• Exercise description: Could you transcribe every record below exactly as it stands?

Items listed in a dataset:
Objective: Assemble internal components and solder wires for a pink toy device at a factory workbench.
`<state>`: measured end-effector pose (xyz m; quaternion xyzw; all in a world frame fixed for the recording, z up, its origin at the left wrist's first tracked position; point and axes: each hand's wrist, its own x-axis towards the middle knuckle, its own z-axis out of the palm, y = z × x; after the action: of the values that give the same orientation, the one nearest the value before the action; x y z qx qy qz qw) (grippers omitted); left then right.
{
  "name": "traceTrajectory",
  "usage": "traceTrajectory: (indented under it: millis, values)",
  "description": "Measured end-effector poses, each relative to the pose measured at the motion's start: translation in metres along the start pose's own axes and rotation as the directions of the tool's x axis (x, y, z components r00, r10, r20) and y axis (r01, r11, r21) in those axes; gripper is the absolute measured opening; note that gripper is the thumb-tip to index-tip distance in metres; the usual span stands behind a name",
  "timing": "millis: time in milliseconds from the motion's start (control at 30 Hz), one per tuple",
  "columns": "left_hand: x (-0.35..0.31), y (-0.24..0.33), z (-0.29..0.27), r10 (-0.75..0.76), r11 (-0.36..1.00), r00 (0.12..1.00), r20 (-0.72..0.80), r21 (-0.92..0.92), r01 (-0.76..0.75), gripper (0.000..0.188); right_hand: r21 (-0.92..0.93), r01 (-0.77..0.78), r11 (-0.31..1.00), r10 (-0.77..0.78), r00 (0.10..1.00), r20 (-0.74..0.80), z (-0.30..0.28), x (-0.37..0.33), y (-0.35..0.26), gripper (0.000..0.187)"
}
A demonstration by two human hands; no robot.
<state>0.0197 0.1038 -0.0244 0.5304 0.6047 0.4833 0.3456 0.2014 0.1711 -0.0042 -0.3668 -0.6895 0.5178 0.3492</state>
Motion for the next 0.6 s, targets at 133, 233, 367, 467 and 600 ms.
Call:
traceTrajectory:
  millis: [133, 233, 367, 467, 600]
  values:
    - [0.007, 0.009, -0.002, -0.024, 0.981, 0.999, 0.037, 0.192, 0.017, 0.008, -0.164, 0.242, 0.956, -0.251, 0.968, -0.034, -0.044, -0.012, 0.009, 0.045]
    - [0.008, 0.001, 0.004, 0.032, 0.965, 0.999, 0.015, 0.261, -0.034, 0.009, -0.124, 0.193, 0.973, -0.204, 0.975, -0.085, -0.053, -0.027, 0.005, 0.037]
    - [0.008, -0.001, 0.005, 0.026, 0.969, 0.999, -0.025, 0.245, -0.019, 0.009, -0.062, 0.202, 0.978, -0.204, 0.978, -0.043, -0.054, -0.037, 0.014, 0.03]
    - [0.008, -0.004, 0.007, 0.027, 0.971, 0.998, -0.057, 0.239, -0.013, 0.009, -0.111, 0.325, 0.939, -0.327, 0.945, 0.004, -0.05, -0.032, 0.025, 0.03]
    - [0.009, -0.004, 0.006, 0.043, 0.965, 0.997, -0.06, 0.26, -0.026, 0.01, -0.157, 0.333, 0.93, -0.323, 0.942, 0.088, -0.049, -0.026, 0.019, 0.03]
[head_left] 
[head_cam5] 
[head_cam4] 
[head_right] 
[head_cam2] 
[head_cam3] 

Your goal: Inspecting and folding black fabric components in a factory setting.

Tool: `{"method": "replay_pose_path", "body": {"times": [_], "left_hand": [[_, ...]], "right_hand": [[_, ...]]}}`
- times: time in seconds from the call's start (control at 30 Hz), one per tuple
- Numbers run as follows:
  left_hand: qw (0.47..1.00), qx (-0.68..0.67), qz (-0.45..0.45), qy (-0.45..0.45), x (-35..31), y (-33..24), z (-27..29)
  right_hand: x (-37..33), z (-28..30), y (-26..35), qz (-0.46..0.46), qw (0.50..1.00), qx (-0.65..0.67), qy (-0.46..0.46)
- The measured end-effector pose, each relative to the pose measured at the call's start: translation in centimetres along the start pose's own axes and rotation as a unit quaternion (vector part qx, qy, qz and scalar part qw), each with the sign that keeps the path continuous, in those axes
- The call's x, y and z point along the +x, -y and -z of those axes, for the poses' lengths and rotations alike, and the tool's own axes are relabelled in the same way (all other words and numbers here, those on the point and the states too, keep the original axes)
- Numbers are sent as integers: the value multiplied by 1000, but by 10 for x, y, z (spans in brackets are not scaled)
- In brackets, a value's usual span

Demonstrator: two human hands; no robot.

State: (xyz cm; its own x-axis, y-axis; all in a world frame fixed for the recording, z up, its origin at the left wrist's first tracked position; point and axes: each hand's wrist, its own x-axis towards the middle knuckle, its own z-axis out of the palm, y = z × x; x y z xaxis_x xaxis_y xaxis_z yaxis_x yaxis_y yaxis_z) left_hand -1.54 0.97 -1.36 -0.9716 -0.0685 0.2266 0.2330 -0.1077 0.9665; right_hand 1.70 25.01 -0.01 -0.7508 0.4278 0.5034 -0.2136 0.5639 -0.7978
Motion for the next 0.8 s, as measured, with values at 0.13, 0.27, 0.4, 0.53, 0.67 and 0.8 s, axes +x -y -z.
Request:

• Answer for this exercise:
Objective: Assemble internal components and solder wires for a pink toy device at a factory workbench.
`<state>`: measured end-effector pose (xyz m; quaternion xyzw; all in a world frame fixed for the recording, z up, its origin at the left wrist's first tracked position; point and axes: each hand's wrist, its own x-axis towards the middle knuckle, its own z-axis out of the palm, y = z × x; after the action: of the values that give the same orientation, the one nearest the value before the action; x y z qx qy qz qw) (grippers omitted); left then right.
{
  "name": "traceTrajectory",
  "usage": "traceTrajectory: (indented under it: millis, values)",
  "description": "Measured end-effector poses, each relative to the pose measured at the motion's start: translation in metres along the start pose's own axes and rotation as the directions of the tool's x axis (x, y, z components r00, r10, r20) and y axis (r01, r11, r21) in those axes; gripper is the absolute measured opening; note that gripper is the thumb-tip to index-tip distance in metres; the usual span stands behind a name",
  "timing": "millis: time in milliseconds from the motion's start (control at 30 Hz), one per tuple",
  "columns": "left_hand: x (-0.35..0.31), y (-0.24..0.33), z (-0.29..0.27), r10 (-0.75..0.76), r11 (-0.36..1.00), r00 (0.12..1.00), r20 (-0.72..0.80), r21 (-0.92..0.92), r01 (-0.76..0.75), gripper (0.000..0.188); right_hand: r21 (-0.92..0.93), r01 (-0.77..0.78), r11 (-0.31..1.00), r10 (-0.77..0.78), r00 (0.10..1.00), r20 (-0.74..0.80), z (-0.30..0.28), x (-0.37..0.33), y (-0.35..0.26), gripper (0.000..0.187)"
}
A demonstration by two human hands; no robot.
<state>0.0197 0.1038 -0.0244 0.5304 0.6047 0.4833 0.3456 0.2014 0.1711 -0.0042 -0.3668 -0.6895 0.5178 0.3492</state>
Motion for the next 0.6 s, targets at 133, 233, 367, 467 and 600 ms.
Call:
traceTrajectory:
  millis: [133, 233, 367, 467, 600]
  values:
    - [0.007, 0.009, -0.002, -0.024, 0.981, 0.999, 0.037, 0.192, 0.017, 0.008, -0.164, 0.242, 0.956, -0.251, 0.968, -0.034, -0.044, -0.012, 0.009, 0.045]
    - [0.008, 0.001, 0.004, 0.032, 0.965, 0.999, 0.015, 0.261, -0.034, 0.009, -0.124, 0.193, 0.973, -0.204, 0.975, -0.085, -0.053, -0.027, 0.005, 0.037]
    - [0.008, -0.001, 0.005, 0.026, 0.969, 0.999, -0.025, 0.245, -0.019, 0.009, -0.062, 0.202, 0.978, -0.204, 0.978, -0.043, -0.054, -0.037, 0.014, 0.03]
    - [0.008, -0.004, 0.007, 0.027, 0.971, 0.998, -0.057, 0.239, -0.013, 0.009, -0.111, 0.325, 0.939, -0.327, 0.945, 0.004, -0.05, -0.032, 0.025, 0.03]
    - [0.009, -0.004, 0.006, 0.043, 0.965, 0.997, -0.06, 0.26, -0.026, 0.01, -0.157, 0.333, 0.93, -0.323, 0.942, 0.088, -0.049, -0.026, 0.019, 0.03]
[head_left] 
[head_cam5] 
[head_cam4] 
[head_right] 
[head_cam2] 
[head_cam3] 

Your goal: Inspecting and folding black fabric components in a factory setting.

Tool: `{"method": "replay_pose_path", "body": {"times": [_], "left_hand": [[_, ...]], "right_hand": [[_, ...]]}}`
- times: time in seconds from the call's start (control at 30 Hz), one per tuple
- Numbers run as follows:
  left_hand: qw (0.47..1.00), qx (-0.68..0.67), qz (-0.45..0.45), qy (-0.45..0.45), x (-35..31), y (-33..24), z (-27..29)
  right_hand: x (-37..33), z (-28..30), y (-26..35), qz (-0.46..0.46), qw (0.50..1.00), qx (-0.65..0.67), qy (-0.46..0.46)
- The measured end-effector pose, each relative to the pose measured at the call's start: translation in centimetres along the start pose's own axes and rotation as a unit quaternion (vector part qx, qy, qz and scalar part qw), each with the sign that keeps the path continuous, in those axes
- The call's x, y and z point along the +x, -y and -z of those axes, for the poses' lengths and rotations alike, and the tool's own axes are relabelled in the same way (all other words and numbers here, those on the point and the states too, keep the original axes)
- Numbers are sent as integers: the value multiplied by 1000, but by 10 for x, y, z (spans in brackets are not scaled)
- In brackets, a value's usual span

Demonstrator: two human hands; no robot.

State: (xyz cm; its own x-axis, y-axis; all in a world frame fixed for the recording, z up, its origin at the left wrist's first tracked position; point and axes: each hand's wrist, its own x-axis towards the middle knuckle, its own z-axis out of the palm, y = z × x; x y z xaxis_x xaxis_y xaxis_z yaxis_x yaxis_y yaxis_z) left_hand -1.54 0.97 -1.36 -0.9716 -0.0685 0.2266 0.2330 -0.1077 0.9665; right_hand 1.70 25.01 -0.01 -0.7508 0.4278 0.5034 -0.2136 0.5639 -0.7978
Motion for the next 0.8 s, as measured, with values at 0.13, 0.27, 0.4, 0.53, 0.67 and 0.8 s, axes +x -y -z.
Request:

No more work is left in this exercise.